On Sat, Dec 20, 2014 at 11:45 AM, Hoyer, Marko (ADITG/SW2)
<mho...@de.adit-jv.com> wrote:
> Hi,
>
>> -----Original Message-----
>> From: systemd-devel [mailto:systemd-devel-
>> boun...@lists.freedesktop.org] On Behalf Of Umut Tezduyar Lindskog
>> Sent: Tuesday, December 16, 2014 4:55 PM
>> To: systemd-devel@lists.freedesktop.org
>> Subject: [systemd-devel] Improving module loading
>>
>> Hi,
>>
>> Is there a reason why systemd-modules-load is loading modules
>> sequentially? Few things can happen simultaneously like resolving the
>> symbols etc. Seems like modules_mutex is common on module loads which
>> gets locked up on few occasions throughout the execution of
>> sys_init_module.
>
> We are actually doing this (in embedded systems which need to be up very fast 
> with limited resources) and gained a lot.
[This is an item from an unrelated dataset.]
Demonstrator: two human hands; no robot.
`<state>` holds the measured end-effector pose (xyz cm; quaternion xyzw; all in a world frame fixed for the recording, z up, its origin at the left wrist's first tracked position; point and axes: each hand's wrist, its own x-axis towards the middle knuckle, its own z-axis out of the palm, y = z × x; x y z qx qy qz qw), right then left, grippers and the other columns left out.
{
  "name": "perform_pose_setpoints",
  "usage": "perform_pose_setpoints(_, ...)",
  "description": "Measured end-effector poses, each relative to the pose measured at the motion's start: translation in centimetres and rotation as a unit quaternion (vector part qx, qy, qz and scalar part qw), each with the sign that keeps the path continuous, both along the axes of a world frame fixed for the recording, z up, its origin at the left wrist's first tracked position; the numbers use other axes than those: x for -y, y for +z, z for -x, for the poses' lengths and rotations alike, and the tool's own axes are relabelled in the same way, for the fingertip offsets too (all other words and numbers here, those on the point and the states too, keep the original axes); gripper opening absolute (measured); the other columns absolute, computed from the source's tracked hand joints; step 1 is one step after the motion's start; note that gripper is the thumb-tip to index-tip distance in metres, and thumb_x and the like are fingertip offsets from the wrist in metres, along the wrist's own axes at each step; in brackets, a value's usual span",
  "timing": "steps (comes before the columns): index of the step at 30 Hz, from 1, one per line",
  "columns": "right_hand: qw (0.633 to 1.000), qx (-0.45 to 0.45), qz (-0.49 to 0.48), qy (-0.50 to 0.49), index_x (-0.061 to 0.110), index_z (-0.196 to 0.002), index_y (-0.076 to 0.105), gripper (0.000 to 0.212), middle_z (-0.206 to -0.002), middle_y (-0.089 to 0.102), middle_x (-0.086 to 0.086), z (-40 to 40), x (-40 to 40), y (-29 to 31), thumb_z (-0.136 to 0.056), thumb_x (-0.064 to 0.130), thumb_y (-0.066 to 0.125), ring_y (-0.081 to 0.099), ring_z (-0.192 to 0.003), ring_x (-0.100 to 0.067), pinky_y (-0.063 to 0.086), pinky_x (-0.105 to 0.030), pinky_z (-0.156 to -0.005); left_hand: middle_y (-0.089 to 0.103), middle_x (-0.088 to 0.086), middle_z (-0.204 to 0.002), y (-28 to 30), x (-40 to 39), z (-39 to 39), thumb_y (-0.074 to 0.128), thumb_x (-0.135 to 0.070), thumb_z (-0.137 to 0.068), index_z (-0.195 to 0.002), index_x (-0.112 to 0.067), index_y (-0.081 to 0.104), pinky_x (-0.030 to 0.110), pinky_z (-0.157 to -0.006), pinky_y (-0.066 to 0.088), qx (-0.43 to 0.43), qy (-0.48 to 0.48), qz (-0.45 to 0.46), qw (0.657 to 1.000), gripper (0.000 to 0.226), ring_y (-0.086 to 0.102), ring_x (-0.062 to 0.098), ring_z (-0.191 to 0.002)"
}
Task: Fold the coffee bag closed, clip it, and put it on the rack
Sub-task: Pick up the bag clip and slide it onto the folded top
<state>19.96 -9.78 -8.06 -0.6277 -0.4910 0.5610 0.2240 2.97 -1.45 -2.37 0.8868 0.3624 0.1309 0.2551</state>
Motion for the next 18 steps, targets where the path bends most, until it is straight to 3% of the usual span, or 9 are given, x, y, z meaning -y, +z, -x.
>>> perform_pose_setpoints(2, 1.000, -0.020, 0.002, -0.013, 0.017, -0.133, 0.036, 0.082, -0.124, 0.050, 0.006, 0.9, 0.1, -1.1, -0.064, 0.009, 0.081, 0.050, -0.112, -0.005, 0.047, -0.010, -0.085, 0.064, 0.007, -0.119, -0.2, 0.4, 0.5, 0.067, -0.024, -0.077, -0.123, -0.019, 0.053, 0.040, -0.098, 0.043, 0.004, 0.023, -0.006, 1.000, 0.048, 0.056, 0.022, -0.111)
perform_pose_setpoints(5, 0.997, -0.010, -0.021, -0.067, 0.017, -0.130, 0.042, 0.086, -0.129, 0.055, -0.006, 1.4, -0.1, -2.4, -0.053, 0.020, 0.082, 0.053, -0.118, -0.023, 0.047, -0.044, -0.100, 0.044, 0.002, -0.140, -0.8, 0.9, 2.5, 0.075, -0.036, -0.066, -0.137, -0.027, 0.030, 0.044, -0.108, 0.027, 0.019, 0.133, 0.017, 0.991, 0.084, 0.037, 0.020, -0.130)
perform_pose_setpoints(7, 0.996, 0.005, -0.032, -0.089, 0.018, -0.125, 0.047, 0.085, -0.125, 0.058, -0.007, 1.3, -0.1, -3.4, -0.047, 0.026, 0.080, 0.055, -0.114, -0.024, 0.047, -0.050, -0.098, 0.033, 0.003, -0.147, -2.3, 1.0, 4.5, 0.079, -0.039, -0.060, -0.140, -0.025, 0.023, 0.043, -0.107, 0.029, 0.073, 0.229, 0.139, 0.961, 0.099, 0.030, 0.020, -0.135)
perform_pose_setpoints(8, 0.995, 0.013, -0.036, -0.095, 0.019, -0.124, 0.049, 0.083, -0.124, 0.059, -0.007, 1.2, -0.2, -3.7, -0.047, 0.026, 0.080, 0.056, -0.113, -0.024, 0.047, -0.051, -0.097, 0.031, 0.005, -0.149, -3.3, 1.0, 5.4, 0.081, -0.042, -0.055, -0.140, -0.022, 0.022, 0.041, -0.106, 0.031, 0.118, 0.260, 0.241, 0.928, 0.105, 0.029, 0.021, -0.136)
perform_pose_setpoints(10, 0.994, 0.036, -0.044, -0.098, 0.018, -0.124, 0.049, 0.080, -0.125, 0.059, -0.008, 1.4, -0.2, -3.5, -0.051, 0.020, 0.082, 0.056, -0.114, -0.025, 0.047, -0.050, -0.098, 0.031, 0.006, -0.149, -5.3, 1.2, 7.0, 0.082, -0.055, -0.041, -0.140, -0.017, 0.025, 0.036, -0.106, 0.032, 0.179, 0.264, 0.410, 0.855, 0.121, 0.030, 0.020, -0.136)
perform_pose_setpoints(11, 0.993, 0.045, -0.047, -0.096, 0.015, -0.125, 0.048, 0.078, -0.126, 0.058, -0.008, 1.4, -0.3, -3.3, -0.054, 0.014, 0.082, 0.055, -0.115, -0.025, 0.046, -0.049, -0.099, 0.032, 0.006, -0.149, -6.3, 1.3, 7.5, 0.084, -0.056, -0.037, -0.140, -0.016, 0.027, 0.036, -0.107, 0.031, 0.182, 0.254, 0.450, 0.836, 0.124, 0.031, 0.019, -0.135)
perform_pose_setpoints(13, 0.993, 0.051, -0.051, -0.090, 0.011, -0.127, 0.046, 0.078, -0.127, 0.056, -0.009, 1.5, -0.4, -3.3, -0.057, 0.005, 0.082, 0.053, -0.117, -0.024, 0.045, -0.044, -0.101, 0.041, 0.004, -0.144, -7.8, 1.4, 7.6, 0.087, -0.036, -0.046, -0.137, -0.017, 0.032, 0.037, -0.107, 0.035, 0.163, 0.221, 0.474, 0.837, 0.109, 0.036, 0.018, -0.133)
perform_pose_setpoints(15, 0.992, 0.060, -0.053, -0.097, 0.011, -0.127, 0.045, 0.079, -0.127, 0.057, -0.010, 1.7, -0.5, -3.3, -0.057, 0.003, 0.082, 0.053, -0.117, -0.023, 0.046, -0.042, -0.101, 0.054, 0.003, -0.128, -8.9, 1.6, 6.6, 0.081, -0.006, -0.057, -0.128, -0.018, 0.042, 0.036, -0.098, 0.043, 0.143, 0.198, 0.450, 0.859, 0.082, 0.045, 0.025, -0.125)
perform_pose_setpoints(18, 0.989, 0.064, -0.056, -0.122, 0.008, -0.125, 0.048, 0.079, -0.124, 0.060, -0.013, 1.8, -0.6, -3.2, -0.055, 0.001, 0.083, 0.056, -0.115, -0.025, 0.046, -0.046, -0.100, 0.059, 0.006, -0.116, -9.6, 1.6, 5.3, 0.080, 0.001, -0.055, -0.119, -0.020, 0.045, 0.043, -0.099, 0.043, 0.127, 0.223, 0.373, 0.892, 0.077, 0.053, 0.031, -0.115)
Mainly, IO and CPU can be better 
> utilized by loading modules in parallel (one module is loaded while another 
> one probes for hardware or is doing memory initialization).
>
>>
>> The other thought is, what is the preferred way of loading modules when
>> they are needed. Do they have to be loaded on ExecStartPre= or as a
>> separate service which has ExecStart that uses kmod to load them?
>> Wouldn't it be useful to have something like ExecStartModule=?
>
> I had such a discussion earlier with some of the systemd guys. My intention 
> was to introduce an additional unit for module loading for exactly the reason 
> you mentioned. The following (reasonable) outcome was:

Do you have links for the discussions, I cannot find them. systemd
already has a service that loads the modules.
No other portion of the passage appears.